Task to complete: Find the lines in the listing below that have the word "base" and give their count, nothing else.

Data provided:
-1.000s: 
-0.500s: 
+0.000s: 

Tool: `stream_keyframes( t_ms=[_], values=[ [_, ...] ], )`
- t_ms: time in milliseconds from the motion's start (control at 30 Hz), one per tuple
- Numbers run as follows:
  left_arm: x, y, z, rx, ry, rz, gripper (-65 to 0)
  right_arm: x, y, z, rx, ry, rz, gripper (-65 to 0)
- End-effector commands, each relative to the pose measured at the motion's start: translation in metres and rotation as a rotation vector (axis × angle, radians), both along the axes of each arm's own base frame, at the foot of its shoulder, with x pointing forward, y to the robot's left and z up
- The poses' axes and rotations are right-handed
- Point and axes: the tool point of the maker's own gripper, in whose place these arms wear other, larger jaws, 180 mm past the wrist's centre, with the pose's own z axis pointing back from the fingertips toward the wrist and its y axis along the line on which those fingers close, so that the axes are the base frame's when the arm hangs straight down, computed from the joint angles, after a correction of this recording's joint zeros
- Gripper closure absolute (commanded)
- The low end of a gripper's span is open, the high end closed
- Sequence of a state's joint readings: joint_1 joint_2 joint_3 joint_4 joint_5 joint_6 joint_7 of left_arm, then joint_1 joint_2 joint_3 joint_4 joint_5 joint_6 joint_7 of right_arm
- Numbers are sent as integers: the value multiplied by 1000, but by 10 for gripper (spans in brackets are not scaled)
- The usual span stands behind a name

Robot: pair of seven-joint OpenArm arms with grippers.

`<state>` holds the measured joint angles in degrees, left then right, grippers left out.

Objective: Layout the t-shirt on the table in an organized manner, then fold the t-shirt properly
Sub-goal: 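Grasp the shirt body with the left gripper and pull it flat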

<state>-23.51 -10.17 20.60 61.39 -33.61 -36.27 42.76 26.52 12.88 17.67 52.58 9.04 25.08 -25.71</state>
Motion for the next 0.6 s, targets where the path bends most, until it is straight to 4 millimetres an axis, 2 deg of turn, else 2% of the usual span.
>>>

Task result: 2